Annual Report of the Bureau of Labor Statistics and Inspection of the State of Missouri
Author: Missouri. Bureau of Labor Statistics and Inspection
Publisher:
Published: 1894
Total Pages: 556
ISBN-13:
DOWNLOAD EBOOKRead and Download eBook Full
Author: Missouri. Bureau of Labor Statistics and Inspection
Publisher:
Published: 1894
Total Pages: 556
ISBN-13:
DOWNLOAD EBOOKAuthor: Missouri. Bureau of Labor Statistics and Inspection
Publisher:
Published: 1892
Total Pages: 540
ISBN-13:
DOWNLOAD EBOOKAuthor: Missouri. Bureau of Labor Statistics
Publisher:
Published: 1888
Total Pages: 270
ISBN-13:
DOWNLOAD EBOOKAuthor: North Carolina. Department of Labor and Printing
Publisher:
Published: 1809
Total Pages: 492
ISBN-13:
DOWNLOAD EBOOKVols. for 11th-12th, 1897-98 include 1st-2nd reports of the Inspector of Mines.

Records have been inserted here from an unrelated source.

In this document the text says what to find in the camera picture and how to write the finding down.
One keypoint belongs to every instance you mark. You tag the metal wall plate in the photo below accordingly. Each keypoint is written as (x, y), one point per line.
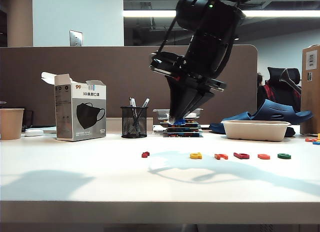
(76, 38)

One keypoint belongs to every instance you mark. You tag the brown paper cup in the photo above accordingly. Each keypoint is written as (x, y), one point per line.
(11, 124)

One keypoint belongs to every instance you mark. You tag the green letter e magnet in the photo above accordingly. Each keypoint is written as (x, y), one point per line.
(284, 156)

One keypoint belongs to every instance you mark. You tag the black silver pen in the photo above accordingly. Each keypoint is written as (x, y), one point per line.
(132, 102)
(146, 102)

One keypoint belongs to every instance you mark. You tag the brown desk partition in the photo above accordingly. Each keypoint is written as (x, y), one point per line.
(75, 79)

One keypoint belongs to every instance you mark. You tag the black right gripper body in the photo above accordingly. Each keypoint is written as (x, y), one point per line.
(207, 57)

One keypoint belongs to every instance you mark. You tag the ceiling light strip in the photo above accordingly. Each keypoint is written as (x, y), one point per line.
(150, 13)

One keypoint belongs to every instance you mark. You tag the orange letter s magnet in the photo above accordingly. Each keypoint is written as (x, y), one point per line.
(264, 156)

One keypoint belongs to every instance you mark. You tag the black mesh pen holder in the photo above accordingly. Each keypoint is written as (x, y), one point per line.
(134, 122)

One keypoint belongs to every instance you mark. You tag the orange letter n magnet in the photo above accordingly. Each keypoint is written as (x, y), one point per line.
(221, 156)

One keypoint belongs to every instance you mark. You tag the white marker pen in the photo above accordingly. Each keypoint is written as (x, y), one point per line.
(192, 115)

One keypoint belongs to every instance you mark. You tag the red plaid jacket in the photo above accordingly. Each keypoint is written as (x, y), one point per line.
(270, 92)

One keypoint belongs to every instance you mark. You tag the black office chair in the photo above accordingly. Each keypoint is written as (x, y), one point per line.
(275, 75)

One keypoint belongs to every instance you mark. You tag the yellow letter a magnet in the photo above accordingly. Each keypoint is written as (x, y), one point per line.
(195, 156)

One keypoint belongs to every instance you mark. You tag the red letter b magnet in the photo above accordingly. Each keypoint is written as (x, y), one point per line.
(241, 155)

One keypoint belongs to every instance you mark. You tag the white earbuds case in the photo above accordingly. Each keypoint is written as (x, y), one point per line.
(34, 132)

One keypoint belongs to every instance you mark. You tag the grey face mask box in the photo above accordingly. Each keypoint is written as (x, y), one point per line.
(80, 112)

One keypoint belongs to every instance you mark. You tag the beige pulp bowl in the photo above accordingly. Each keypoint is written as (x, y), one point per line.
(255, 132)

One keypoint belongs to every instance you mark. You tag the blue letter y magnet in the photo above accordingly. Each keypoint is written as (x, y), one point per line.
(180, 121)

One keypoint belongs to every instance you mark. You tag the white flat device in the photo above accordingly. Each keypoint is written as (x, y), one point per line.
(50, 130)

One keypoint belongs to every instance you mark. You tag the blue rubber slipper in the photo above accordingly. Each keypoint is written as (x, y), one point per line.
(275, 109)
(237, 117)

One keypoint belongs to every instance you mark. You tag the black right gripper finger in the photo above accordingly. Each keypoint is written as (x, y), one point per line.
(178, 97)
(197, 99)

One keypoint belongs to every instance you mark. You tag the tall cardboard box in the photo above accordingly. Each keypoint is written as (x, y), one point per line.
(311, 104)

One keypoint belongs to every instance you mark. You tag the red letter t magnet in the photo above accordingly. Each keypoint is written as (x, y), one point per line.
(145, 154)

Author: United States. Department of Labor
Publisher:
Published: 1900
Total Pages: 882
ISBN-13:
DOWNLOAD EBOOKAuthor: United States. Bureau of Labor
Publisher:
Published: 1900
Total Pages: 804
ISBN-13:
DOWNLOAD EBOOKAuthor: Missouri. Dept. of Labor and Industrial Inspection
Publisher:
Published: 1883
Total Pages: 746
ISBN-13:
DOWNLOAD EBOOKAuthor: United States. Dept. of Labor
Publisher:
Published: 1900
Total Pages: 806
ISBN-13:
DOWNLOAD EBOOKAuthor:
Publisher:
Published: 1900
Total Pages: 880
ISBN-13:
DOWNLOAD EBOOKAuthor: Jarod Roll
Publisher: UNC Press Books
Published: 2020-04-08
Total Pages: 357
ISBN-13: 1469656302
DOWNLOAD EBOOKWhite working-class conservatives have played a decisive role in American history, particularly in their opposition to social justice movements, radical critiques of capitalism, and government help for the poor and sick. While this pattern is largely seen as a post-1960s development, Poor Man's Fortune tells a different story, excavating the long history of white working-class conservatism in the century from the Civil War to World War II. With a close study of metal miners in the Tri-State district of Kansas, Missouri, and Oklahoma, Jarod Roll reveals why successive generations of white, native-born men willingly and repeatedly opposed labor unions and government-led health and safety reforms, even during the New Deal. With painstaking research, Roll shows how the miners' choices reflected a deep-seated, durable belief that hard-working American white men could prosper under capitalism, and exposes the grim costs of this view for these men and their communities, for organized labor, and for political movements seeking a more just and secure society. Roll's story shows how American inequalities are in part the result of a white working-class conservative tradition driven by grassroots assertions of racial, gendered, and national privilege.